Leistungsmeldung für Fördermittel: Tagelange Arbeit für die Verwaltung
Dazu dient eine Leistungsmeldung – und das jedes Jahr aufs Neue. Die Verwaltung muss angeben, wie viele Kilometer Straßen, Geh- und Radwege oder Plätze gereinigt werden, wie viele Papierkörbe in der Gemeinde stehen, wie groß deren Volumen ist, wie oft sie geleert werden und wie viele Tonnen Abfall dabei anfallen. Selbst Regenwassereinläufe müssen einzeln erfasst und mit Leerungshäufigkeit gemeldet werden – getrennt für innerörtliche und außerörtliche Bereiche.

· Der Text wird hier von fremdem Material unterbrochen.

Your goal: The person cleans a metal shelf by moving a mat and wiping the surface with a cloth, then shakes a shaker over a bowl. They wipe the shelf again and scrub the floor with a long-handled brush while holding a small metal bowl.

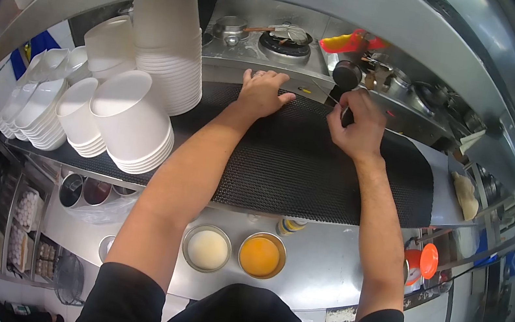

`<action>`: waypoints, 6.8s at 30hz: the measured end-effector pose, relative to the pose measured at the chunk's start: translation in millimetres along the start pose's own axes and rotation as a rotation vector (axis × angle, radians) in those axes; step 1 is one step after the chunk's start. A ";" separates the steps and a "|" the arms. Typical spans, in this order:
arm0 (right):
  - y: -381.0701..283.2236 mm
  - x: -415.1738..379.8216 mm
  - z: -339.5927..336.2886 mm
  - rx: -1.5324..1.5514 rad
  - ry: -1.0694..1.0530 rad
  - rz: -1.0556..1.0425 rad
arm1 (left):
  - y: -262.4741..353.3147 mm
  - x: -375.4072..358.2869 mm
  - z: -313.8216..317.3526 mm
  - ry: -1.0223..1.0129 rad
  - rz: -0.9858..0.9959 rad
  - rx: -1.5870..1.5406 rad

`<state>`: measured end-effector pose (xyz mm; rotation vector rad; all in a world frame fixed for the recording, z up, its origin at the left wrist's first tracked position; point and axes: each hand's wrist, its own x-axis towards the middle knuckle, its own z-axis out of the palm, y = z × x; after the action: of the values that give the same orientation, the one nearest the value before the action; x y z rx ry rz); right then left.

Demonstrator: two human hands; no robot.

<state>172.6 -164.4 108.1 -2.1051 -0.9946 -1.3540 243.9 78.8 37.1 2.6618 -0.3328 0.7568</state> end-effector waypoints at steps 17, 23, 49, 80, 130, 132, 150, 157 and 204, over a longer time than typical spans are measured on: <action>-60.4 -254.4 -255.7 1.027 0.709 0.832 | 194.2 -56.0 -90.2 -0.588 0.648 -0.371; -78.5 -508.2 -214.6 0.194 0.596 1.722 | 322.5 -97.7 -16.7 -0.445 0.731 -0.124; 5.5 -514.2 -220.8 -0.163 -0.028 0.982 | 324.2 -42.4 -100.7 0.522 0.303 -0.080; 125.7 -102.7 -174.7 1.551 0.167 1.094 | 282.2 -113.1 -99.2 0.201 0.784 0.153; 69.6 -109.7 -97.3 -0.259 -0.542 0.566 | 32.3 -120.2 -364.1 -0.052 -0.229 0.471; 52.7 -91.3 -63.2 -0.148 -0.509 0.602 | 27.9 -122.8 -367.8 -0.015 -0.161 0.480; -82.9 -53.8 55.5 0.527 -0.834 0.070 | 22.5 -124.1 -370.4 0.028 -0.125 0.538; -20.5 -126.5 -108.1 0.097 -0.700 0.425 | 22.4 -130.4 -358.3 -0.052 -0.208 0.211; 138.9 -192.5 -338.5 -0.468 -0.039 0.637 | 330.0 -183.2 6.2 -0.205 0.361 0.121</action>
<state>30.3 -551.4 77.8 -2.4766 0.0335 -1.2762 -9.2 -200.7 21.1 2.8366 -0.8646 0.6188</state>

Für die Samtgemeinde Gellersen bedeutet das tagelange Arbeit. Bürgermeister Steffen Gärtner: „Ich kann mir kaum vorstellen, dass andere Behörden jährlich erneut das Volumen der örtlichen Mülleimer und deren Anzahl überprüfen.“
Die Gellersener Verwaltung hat für die erste Leistungsmeldung Papierkorbvolumen ermittelt, Rinnsteinlängen vermessen und Reinigungskilometer zusammengerechnet – alles für ein Förderverfahren, das auch einfacher ginge, ist sich Gärtner sicher: „Eine Verteilung über einen geeigneten Schlüssel – zum Beispiel Einwohner oder Gemeindefläche – wäre sicherlich zu einem ähnlichen Ergebnis gekommen.“
Bürokratieabbau in Kommunen: Augenmaß statt Paragrafendschungel
Ob Fördergelder für Schulen oder Fonds für Müll – das Muster ist immer gleich: Jede Ebene sichert sich ab, jede Behörde kontrolliert noch einmal und am Ende versinkt die kommunale Praxis im Paragrafendschungel. „Die Bürokratie ist ein riesiges Hemmnis, sowohl für den öffentlichen Bereich als auch für die Wirtschaft", kritisiert Gärtner.
Was er fordert, ist Augenmaß – und Vertrauen in die, die vor Ort den Laden am Laufen halten. „Ein 95-prozentiges Ergebnis ist in den meisten Fällen gut genug. Aber bei uns geht das nicht. Man wird dahin erzogen, immer Angst zu haben, man könnte beschuldigt werden, irgendetwas nicht genug bedacht zu haben. Wir haben die falsche Fehlerkultur."